_TASK INSTRUCTIONS_. A complete answer retypes each of the records below precisely and includes none of the pictures.

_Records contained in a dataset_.

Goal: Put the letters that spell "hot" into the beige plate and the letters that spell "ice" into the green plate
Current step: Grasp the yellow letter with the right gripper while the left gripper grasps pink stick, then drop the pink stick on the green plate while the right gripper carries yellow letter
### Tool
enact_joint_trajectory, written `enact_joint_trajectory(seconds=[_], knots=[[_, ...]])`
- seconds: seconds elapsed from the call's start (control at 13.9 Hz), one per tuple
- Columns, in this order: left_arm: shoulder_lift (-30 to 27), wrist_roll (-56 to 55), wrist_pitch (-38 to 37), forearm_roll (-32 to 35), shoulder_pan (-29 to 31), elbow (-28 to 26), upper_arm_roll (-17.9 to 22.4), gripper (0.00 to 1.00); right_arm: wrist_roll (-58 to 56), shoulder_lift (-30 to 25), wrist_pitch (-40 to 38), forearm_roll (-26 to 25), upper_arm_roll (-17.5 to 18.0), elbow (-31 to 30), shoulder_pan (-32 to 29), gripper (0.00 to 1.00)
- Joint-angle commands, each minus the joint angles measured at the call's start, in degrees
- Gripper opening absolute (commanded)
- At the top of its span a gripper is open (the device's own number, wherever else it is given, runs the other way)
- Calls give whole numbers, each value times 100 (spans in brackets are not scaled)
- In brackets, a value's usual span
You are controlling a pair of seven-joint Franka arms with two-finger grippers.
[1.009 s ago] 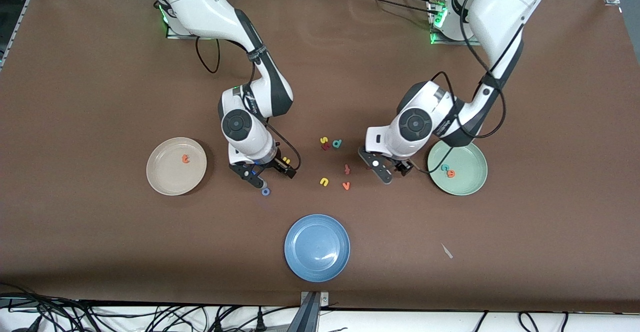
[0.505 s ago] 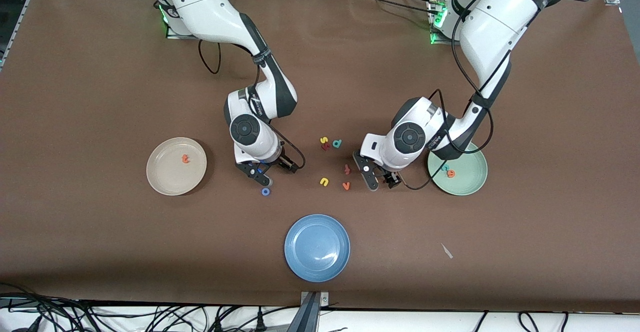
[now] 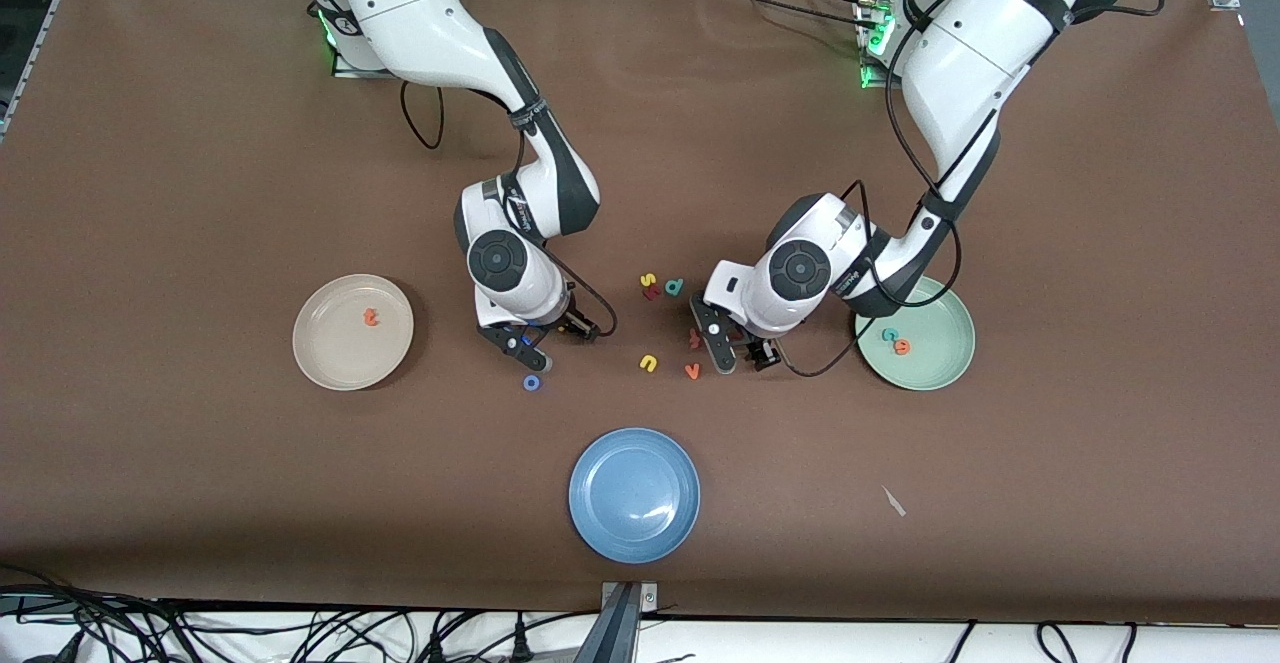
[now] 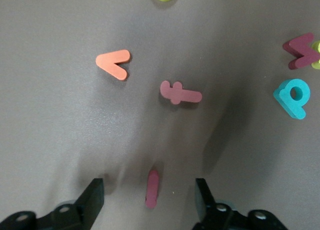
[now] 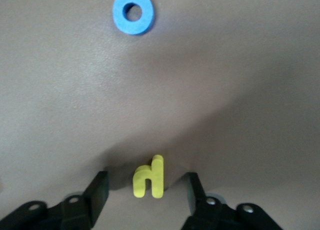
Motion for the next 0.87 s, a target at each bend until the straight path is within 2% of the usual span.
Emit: enact_joint_trajectory(seconds=[0.0, 0.07, 0.14, 0.29, 0.36, 0.58, 0.79], knots=[[51, 68, 16, 175, -39, 92, 16, 34, 50, 175, -78, 71, 2, 249, 7, 57], [60, 68, 16, 201, -39, 92, 25, 26, 41, 184, -78, 71, 2, 249, -2, 53], [60, 33, 16, 297, -39, 83, 16, 23, 24, 184, -86, 71, 2, 257, -2, 50], [51, -3, -10, 333, -100, 83, 25, 5, -3, 184, -86, 36, -7, 258, -2, 47], [33, -3, -45, 324, -118, 92, 25, 0, -12, 210, -78, 27, -7, 258, -10, 46], [-37, 15, -177, 333, -30, 118, 25, 0, -29, 237, -78, -25, -7, 266, -28, 39], [-273, 50, -694, 333, 171, 171, 25, 0, -82, 246, -78, -61, -7, 266, -72, 38]])
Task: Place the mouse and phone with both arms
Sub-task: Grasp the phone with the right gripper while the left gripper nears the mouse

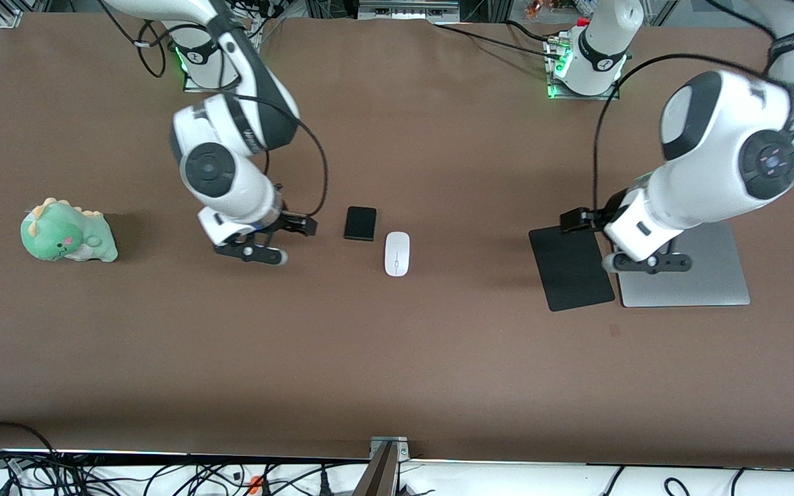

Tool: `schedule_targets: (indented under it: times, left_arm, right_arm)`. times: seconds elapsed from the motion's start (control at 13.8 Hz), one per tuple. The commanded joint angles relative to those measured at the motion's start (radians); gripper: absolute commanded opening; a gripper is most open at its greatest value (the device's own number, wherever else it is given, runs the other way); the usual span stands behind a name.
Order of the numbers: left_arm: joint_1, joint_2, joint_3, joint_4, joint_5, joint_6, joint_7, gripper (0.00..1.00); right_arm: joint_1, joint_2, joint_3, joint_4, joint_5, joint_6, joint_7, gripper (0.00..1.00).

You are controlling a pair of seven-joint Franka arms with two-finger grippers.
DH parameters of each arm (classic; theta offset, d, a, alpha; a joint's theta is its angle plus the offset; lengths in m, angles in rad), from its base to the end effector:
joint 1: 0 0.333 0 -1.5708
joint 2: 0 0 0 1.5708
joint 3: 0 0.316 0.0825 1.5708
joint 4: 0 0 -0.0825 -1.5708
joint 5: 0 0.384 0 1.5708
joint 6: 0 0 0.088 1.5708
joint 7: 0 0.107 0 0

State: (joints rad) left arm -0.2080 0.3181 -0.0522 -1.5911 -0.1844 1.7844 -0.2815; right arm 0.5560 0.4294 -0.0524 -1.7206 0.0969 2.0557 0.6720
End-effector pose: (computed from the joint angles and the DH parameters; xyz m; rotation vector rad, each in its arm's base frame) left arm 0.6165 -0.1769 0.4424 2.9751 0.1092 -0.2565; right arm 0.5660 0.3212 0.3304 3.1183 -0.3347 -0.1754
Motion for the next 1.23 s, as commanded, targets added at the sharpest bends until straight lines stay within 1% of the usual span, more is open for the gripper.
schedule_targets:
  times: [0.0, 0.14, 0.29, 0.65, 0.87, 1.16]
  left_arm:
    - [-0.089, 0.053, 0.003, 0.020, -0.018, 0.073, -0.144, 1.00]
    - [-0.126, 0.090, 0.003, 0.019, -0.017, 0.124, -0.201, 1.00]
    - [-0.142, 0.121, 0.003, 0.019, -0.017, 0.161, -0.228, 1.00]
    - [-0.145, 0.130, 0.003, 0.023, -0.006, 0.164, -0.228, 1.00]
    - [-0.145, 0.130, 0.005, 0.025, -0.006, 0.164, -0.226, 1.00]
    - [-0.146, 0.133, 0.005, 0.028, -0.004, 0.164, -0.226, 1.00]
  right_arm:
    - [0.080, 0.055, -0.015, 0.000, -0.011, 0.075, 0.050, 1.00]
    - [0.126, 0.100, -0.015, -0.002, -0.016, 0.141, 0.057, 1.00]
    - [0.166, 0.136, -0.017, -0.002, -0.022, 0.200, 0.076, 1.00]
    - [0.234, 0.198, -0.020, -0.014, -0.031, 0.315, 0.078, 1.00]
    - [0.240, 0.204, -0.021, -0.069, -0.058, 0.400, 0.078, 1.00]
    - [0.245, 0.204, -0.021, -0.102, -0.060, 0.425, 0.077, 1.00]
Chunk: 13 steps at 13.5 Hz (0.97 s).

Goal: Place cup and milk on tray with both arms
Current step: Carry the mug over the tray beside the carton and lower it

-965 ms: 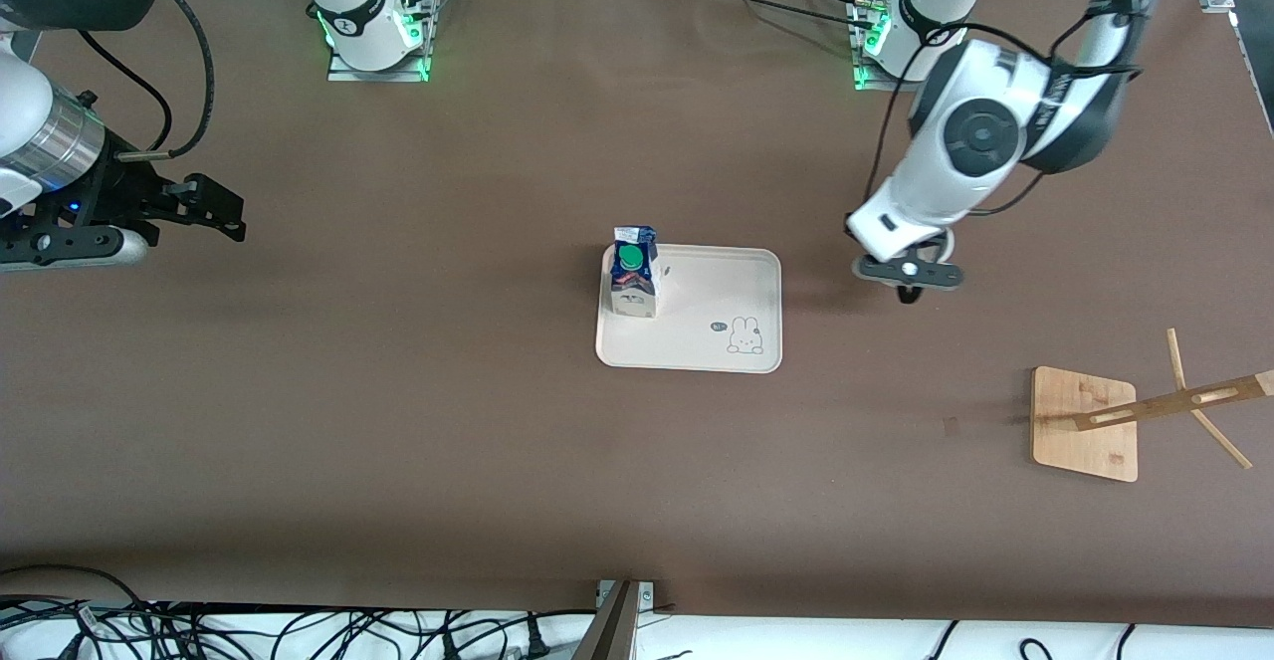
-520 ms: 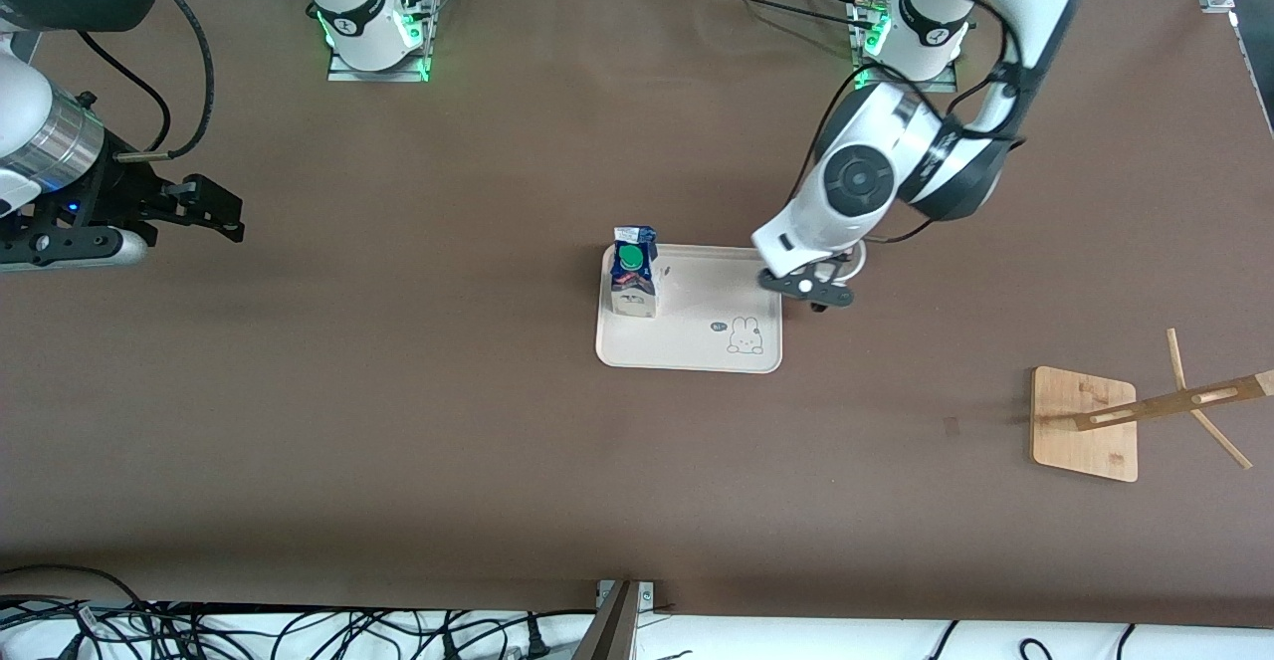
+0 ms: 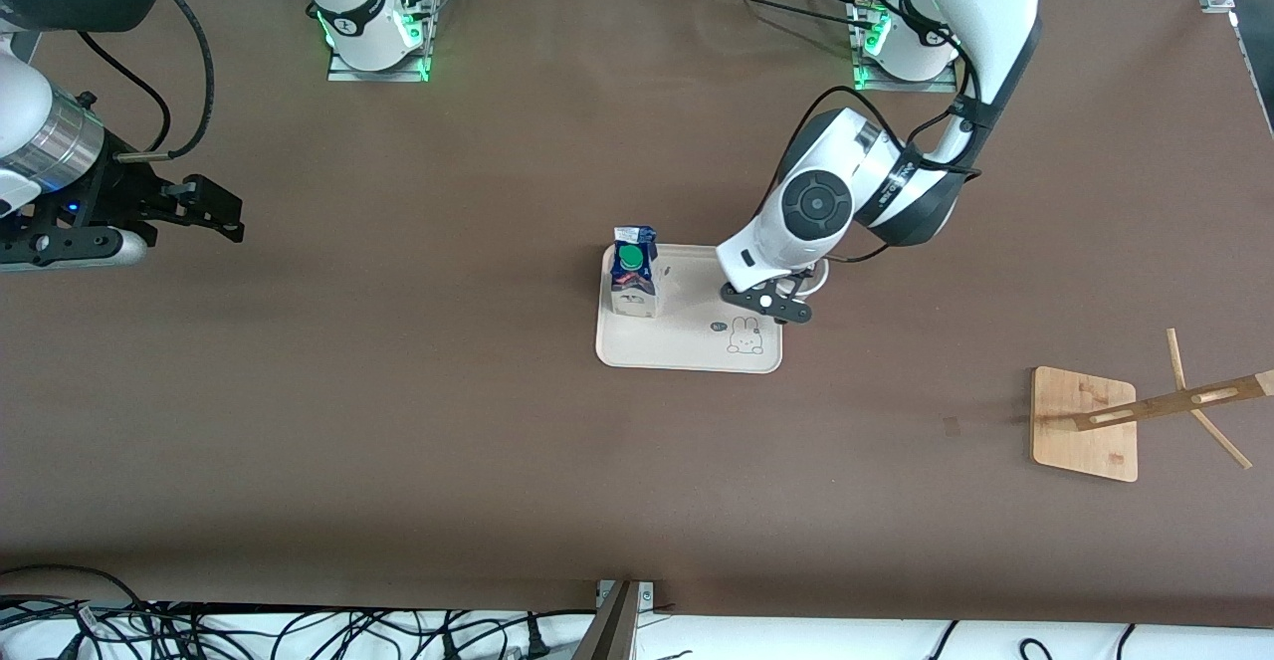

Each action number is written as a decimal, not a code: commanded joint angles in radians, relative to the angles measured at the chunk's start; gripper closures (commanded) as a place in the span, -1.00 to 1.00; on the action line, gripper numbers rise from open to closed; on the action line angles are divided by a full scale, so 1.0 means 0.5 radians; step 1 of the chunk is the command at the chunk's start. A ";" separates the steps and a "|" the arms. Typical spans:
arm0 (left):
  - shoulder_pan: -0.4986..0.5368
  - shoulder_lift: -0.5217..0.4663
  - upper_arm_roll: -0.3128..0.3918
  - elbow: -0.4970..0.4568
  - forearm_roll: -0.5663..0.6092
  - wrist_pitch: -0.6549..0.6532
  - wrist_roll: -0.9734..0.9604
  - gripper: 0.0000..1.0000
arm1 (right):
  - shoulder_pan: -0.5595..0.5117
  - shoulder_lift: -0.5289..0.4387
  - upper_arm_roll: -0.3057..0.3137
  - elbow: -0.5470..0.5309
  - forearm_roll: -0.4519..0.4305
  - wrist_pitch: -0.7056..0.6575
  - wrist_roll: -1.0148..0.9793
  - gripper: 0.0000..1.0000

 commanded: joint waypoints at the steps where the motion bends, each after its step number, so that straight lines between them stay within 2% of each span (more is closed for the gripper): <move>1: -0.030 0.138 0.003 0.207 -0.036 -0.030 -0.008 1.00 | -0.013 0.020 0.015 0.044 -0.024 -0.012 0.009 -1.00; 5: -0.082 0.243 0.019 0.278 -0.177 0.022 -0.011 1.00 | -0.016 0.020 0.015 0.044 -0.024 -0.012 0.009 -1.00; 13: -0.168 0.344 0.025 0.278 -0.153 0.090 -0.004 1.00 | -0.016 0.020 0.015 0.044 -0.024 -0.012 0.009 -1.00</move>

_ANSWER AREA_.
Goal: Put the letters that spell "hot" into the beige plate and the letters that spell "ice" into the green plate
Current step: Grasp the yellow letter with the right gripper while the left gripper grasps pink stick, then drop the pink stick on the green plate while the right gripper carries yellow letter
### Tool
enact_joint_trajectory, written `enact_joint_trajectory(seconds=[_], knots=[[_, ...]])`
- seconds: seconds elapsed from the call's start (control at 13.9 Hz), one per tuple
- Columns, in this order: left_arm: shoulder_lift (-30 to 27), wrist_roll (-56 to 55), wrist_pitch (-38 to 37), forearm_roll (-32 to 35), shoulder_pan (-29 to 31), elbow (-28 to 26), upper_arm_roll (-17.9 to 22.4), gripper (0.00 to 1.00); right_arm: wrist_roll (-58 to 56), shoulder_lift (-30 to 25), wrist_pitch (-40 to 38), forearm_roll (-26 to 25), upper_arm_roll (-17.5 to 18.0), elbow (-31 to 30), shoulder_pan (-32 to 29), gripper (0.00 to 1.00)
- Joint-angle commands, each minus the joint angles measured at the call's start, in degrees
- Gripper opening absolute (commanded)
- At the top of its span a gripper is open (the device's own number, wherever else it is given, runs the other way)
- Calls give whole numbers, each value times 100 (spans in brackets are not scaled)
- In brackets, a value's usual span
You are controlling a pair of seven-joint Franka arms with two-finger grippers.
[1.009 s ago] 
[0.505 s ago] 
[now] 
[now] 
[now] 
Motion for the next 0.87 s, a target at each bend until the straight path is within 2% of the usual span.
Emit: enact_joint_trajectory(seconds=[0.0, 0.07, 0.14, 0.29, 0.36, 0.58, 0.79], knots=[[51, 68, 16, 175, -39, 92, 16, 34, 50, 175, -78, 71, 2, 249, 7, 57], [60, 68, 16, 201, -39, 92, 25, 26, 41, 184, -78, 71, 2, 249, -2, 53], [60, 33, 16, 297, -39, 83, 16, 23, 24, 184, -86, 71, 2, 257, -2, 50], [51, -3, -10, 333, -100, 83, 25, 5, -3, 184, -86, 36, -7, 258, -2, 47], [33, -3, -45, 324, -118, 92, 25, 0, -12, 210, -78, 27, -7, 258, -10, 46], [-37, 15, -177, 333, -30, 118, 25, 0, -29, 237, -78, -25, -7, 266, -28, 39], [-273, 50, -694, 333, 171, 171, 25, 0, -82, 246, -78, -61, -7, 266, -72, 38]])
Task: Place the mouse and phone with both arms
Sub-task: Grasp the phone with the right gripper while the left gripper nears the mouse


Tool: `schedule_targets: (indented under it: times, left_arm, right_arm)`. times: seconds elapsed from the motion's start (control at 13.8 Hz), one per tuple. The commanded joint angles relative to those measured at the motion's start (radians); gripper: absolute commanded opening; a gripper is most open at its greatest value (the device's own number, wherever else it is given, runs the other way); the usual span stands behind a name.
Order of the numbers: left_arm: joint_1, joint_2, joint_3, joint_4, joint_5, joint_6, joint_7, gripper (0.00..1.00); right_arm: joint_1, joint_2, joint_3, joint_4, joint_5, joint_6, joint_7, gripper (0.00..1.00).

You are controlling a pair of seven-joint Franka arms with two-finger grippers.
DH parameters of each arm (classic; theta offset, d, a, alpha; a joint's theta is its angle plus the offset; lengths in m, angles in rad), from its base to the end effector:
joint 1: 0 0.333 0 -1.5708
joint 2: 0 0 0 1.5708
joint 3: 0 0.316 0.0825 1.5708
joint 4: 0 0 -0.0825 -1.5708
joint 5: 0 0.384 0 1.5708
joint 6: 0 0 0.088 1.5708
joint 7: 0 0.107 0 0

State: (joints rad) left arm -0.2080 0.3181 -0.0522 -1.5911 -0.1844 1.7844 -0.2815; right arm 0.5560 0.4294 -0.0524 -1.7206 0.0969 2.0557 0.6720
End-effector pose: (computed from the joint angles and the DH parameters; xyz m; rotation vector rad, each in its arm's base frame) left arm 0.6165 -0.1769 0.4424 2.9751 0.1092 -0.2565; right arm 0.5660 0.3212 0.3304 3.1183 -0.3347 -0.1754
Motion for the next 1.23 s, as commanded, targets added at the sharpest bends until straight lines stay within 1% of the usual span, more is open for the gripper.
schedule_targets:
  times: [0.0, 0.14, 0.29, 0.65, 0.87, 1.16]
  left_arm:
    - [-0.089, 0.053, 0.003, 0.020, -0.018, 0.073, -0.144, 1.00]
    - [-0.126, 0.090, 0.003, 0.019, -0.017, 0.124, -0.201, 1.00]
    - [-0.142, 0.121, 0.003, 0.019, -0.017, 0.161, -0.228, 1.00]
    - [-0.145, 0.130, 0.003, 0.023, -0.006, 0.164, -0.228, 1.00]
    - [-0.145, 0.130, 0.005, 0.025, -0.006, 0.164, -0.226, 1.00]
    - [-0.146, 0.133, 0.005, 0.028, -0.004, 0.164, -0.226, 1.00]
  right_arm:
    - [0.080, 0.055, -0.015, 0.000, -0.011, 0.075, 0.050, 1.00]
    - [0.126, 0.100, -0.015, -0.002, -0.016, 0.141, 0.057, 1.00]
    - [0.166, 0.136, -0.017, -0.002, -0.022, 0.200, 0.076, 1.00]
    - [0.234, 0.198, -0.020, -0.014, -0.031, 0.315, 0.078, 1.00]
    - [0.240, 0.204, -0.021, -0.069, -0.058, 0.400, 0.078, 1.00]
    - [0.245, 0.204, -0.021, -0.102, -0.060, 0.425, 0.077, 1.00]
Chunk: 13 steps at 13.5 Hz (0.97 s).

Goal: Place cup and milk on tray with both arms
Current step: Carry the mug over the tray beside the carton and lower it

-965 ms: 
-520 ms: 
+0 ms: 

Each action number is written as a decimal, not a code: commanded joint angles in radians, relative to the angles measured at the chunk's start; gripper closures (commanded) as a place in the span, -1.00 to 1.00; on the action line, gripper numbers rise from open to closed; on the action line angles are divided by a full scale, so 1.0 means 0.5 radians; step 1 of the chunk is the command at the chunk's start. A ";" separates the steps and a "|" the arms. Typical spans:
arm0 (left):
  - shoulder_pan: -0.4986..0.5368
  - shoulder_lift: -0.5217..0.4663
  - upper_arm_roll: -0.3128..0.3918
  - elbow: -0.4970..0.4568
  - forearm_roll: -0.5663..0.6092
  - wrist_pitch: -0.6549..0.6532
  - wrist_roll: -0.9734..0.9604
  - gripper: 0.0000..1.0000
arm1 (right):
  - shoulder_pan: -0.5595..0.5117
  - shoulder_lift: -0.5289..0.4387
  - upper_arm_roll: -0.3057..0.3137
  - elbow: -0.5470..0.5309
  - forearm_roll: -0.4519..0.4305
  - wrist_pitch: -0.7056..0.6575
  - wrist_roll: -1.0148..0.9793
  - gripper: 0.0000..1.0000

 commanded: joint waypoints at the steps where the motion bends, each after its step number, so that straight lines between them stay within 2% of each span (more is closed for the gripper): <move>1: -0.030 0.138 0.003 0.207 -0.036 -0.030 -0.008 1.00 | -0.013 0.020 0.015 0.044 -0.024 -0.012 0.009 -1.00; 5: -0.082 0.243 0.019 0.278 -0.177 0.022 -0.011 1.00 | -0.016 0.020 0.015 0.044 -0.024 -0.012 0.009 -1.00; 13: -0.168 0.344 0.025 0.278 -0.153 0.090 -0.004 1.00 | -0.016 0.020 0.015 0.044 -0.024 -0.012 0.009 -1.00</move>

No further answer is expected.